PROBLEM STATEMENT:
Set down exactly the lines below, starting at the one that contains "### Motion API" and ending at the one that contains "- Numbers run", with both of those lines included and nothing else.

Stored data entries
════════
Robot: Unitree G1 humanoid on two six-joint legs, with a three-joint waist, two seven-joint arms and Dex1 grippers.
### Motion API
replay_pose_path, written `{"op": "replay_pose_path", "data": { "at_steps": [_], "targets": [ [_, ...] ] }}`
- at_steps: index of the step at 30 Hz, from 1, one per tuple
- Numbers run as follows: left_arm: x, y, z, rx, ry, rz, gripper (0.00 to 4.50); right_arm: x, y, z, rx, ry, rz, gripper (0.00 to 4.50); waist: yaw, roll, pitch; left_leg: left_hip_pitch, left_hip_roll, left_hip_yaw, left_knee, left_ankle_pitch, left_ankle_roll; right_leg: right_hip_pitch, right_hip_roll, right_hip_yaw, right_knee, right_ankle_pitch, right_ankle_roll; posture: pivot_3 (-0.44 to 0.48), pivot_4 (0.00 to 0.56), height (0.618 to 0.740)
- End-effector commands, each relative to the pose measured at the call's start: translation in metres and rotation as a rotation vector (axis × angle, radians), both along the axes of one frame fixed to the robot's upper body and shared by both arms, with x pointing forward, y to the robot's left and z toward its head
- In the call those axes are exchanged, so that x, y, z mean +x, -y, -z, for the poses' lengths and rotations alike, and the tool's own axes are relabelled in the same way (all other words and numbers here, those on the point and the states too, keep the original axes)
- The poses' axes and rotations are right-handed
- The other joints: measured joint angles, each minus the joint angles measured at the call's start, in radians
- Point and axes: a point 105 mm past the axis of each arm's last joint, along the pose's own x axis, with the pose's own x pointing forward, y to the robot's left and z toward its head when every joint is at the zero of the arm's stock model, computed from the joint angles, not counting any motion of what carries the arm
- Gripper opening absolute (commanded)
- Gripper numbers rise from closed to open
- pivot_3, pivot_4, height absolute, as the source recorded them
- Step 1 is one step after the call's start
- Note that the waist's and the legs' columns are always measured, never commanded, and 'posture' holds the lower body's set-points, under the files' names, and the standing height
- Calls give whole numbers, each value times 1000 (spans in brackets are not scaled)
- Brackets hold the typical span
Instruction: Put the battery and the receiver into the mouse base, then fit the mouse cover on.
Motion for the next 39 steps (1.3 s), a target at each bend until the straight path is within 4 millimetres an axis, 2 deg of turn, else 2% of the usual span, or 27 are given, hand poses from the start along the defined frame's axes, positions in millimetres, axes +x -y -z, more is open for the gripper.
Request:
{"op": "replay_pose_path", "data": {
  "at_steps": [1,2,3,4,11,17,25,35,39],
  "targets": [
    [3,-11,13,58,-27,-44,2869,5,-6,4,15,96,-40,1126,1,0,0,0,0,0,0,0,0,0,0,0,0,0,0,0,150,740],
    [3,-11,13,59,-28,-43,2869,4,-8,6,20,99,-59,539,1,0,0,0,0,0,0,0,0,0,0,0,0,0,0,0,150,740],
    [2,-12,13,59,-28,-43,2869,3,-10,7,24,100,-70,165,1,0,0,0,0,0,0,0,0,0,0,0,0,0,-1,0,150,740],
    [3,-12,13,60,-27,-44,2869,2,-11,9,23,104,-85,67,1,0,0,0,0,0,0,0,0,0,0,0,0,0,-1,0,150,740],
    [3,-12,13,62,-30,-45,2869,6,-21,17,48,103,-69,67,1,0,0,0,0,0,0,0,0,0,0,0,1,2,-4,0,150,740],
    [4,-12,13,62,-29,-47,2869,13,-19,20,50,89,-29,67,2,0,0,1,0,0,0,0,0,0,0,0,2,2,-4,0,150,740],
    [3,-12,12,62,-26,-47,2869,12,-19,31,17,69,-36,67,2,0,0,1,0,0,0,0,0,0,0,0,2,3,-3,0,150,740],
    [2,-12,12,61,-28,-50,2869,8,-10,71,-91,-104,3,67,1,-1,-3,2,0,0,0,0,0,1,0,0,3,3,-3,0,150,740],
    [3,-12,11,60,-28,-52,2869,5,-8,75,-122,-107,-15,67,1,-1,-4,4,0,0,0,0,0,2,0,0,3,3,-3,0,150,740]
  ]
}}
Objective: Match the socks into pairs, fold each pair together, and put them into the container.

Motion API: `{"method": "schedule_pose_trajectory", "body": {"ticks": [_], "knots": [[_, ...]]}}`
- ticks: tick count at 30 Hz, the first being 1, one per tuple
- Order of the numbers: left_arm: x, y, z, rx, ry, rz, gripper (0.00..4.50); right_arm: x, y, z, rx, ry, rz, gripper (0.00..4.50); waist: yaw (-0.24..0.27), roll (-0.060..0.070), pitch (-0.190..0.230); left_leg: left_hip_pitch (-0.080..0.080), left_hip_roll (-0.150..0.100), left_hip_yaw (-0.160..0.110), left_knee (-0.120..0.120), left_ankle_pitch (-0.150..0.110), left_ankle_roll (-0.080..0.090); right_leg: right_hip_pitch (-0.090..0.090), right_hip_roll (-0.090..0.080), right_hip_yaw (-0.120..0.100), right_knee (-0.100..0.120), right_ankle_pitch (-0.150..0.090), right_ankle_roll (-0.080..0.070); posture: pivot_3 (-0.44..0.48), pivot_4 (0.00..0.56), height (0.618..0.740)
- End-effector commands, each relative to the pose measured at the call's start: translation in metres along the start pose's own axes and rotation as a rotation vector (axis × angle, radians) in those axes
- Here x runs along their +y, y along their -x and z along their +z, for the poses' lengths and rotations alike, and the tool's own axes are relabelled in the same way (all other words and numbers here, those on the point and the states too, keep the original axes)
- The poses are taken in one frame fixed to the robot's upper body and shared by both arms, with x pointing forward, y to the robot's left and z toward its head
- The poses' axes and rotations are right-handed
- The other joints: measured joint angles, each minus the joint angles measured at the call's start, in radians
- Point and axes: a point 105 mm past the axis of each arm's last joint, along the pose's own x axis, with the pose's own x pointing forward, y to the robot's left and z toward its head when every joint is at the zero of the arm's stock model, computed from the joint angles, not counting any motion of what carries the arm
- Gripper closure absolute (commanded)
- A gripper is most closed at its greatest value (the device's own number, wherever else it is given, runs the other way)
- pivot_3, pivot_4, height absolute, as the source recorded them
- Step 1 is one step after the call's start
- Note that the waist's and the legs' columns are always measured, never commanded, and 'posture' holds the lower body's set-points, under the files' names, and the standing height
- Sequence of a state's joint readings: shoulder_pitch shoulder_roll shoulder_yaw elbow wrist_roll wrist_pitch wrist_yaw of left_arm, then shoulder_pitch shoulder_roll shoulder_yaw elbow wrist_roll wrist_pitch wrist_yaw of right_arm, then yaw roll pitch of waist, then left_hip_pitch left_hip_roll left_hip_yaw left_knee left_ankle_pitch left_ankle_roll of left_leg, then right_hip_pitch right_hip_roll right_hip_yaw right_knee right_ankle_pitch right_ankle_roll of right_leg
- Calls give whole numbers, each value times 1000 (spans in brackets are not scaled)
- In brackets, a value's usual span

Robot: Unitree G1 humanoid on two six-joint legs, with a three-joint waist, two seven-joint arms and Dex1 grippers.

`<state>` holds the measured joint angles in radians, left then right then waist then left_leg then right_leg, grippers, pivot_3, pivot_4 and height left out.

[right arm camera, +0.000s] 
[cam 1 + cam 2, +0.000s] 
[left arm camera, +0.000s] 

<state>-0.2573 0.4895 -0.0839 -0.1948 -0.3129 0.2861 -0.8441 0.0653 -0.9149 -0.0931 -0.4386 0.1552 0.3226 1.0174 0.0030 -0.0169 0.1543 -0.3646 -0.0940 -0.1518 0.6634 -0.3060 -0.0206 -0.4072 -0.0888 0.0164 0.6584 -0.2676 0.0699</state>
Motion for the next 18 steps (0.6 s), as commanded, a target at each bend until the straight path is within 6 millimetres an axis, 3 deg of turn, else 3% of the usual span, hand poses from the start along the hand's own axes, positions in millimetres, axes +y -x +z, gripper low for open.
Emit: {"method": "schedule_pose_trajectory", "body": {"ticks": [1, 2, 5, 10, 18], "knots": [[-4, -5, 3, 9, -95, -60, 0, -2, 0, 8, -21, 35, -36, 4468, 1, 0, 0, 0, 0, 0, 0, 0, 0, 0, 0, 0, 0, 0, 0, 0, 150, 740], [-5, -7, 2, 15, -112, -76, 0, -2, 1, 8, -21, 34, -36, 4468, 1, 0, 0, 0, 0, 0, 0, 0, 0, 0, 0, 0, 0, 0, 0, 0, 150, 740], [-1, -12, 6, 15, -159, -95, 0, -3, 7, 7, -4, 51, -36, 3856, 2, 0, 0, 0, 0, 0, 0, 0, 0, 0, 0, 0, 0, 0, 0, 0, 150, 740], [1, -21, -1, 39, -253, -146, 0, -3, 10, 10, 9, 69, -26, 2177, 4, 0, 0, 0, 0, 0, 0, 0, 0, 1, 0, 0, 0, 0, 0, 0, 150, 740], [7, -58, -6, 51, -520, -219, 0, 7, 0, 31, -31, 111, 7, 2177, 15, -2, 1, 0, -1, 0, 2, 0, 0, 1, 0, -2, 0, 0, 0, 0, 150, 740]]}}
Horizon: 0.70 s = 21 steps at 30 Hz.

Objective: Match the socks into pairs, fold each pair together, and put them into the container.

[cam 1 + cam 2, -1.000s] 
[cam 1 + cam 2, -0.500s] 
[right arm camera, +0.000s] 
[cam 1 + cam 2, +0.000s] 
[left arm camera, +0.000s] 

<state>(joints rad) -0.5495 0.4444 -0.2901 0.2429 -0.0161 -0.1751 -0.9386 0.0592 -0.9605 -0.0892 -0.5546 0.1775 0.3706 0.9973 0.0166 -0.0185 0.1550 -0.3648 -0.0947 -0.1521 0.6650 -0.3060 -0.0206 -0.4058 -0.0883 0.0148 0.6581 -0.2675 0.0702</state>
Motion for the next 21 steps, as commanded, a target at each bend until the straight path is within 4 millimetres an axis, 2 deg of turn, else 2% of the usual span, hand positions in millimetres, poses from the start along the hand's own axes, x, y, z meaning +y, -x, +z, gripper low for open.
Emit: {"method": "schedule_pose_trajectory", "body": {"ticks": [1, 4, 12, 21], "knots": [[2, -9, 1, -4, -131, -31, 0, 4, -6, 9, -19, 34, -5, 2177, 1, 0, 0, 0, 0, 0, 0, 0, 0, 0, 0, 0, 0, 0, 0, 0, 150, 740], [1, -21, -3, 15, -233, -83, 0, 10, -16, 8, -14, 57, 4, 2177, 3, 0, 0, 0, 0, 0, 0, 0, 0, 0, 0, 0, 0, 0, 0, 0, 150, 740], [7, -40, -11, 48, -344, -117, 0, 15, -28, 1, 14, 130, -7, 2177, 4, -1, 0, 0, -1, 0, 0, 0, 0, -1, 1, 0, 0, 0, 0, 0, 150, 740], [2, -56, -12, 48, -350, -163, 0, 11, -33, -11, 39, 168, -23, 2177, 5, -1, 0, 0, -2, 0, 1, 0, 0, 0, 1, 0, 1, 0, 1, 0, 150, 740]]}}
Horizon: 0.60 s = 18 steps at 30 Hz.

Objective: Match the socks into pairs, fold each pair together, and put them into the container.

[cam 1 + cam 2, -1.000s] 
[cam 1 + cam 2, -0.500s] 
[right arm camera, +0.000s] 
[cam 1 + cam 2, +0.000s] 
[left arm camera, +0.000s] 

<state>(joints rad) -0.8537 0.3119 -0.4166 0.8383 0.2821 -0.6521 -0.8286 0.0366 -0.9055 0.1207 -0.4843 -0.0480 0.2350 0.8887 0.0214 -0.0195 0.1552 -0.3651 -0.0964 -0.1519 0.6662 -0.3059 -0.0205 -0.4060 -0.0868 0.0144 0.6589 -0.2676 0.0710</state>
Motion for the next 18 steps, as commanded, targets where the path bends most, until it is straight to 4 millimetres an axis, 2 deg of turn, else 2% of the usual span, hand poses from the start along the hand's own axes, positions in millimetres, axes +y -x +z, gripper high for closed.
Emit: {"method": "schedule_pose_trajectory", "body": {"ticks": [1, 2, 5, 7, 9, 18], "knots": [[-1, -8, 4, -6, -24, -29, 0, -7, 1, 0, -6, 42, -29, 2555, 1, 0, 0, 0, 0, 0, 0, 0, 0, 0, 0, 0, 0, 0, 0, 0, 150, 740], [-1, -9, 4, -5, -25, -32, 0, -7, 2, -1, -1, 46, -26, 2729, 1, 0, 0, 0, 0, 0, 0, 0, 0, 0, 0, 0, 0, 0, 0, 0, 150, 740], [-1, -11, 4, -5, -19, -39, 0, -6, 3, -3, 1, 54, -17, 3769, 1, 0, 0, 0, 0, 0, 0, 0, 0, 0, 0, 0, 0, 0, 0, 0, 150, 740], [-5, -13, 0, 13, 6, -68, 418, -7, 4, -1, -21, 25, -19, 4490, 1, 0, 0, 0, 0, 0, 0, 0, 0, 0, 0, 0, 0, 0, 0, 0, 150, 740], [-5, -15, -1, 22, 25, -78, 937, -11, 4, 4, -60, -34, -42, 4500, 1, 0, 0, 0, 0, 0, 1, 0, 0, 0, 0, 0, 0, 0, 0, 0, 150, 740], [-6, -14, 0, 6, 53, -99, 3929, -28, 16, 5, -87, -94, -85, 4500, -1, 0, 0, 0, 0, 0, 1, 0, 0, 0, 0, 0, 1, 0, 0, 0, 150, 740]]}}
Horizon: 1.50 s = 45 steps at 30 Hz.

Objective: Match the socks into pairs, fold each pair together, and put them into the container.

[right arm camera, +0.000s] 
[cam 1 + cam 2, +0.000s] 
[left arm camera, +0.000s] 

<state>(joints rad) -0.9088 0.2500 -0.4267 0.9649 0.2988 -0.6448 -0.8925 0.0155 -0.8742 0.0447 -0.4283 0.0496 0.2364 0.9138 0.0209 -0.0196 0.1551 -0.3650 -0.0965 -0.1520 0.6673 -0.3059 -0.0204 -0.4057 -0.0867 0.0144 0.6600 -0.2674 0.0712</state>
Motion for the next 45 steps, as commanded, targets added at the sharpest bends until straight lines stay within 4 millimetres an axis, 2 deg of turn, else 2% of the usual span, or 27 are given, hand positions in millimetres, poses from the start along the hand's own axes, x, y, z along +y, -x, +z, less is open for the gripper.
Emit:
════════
YOUR SOLUTION:
### Motion API
replay_pose_path, written `{"op": "replay_pose_path", "data": { "at_steps": [_], "targets": [ [_, ...] ] }}`
- at_steps: index of the step at 30 Hz, from 1, one per tuple
- Numbers run as follows: left_arm: x, y, z, rx, ry, rz, gripper (0.00 to 4.50); right_arm: x, y, z, rx, ry, rz, gripper (0.00 to 4.50); waist: yaw, roll, pitch; left_leg: left_hip_pitch, left_hip_roll, left_hip_yaw, left_knee, left_ankle_pitch, left_ankle_roll; right_leg: right_hip_pitch, right_hip_roll, right_hip_yaw, right_knee, right_ankle_pitch, right_ankle_roll; posture: pivot_3 (-0.44 to 0.48), pivot_4 (0.00 to 0.56), height (0.618 to 0.740)

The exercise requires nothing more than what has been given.